(RECORDS FOR THE TASK)

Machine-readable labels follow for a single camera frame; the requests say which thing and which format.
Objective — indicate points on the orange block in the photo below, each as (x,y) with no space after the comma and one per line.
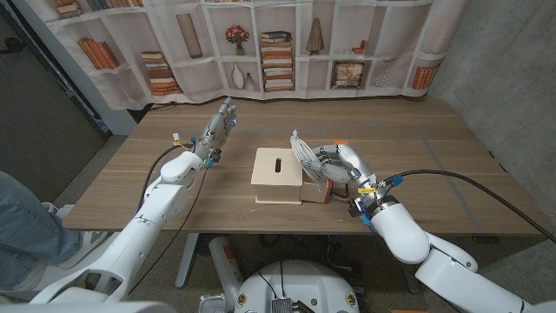
(341,142)

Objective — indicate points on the light wooden box with slot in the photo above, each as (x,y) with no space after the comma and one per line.
(278,178)

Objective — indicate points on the white cylinder with orange label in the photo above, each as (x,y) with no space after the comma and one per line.
(223,265)

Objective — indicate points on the person leg in blue jeans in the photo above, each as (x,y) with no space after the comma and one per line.
(30,235)

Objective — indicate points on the wooden drawer with red front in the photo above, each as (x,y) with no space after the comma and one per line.
(313,193)

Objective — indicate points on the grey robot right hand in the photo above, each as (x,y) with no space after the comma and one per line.
(352,161)

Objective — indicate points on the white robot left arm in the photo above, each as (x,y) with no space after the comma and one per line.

(End RECORDS FOR THE TASK)

▶ **WHAT YOU SHOULD DO**
Beginning with the line that contains "Objective — indicate points on the white cylinder", quote each line exactly through the last line of the entries above, and nothing beyond them.

▶ **RESPONSE TO THE EXERCISE**
Objective — indicate points on the white cylinder with orange label in the photo above, each as (x,y) with no space after the comma and one per line.
(223,265)

Objective — indicate points on the person leg in blue jeans in the photo above, each as (x,y) with no space after the comma and one per line.
(30,235)

Objective — indicate points on the wooden drawer with red front in the photo above, each as (x,y) with no space after the comma and one per line.
(313,193)

Objective — indicate points on the grey robot right hand in the photo above, each as (x,y) with no space after the comma and one per line.
(352,161)

Objective — indicate points on the white robot left arm in the photo above, each as (x,y) with no space after the comma and one per line.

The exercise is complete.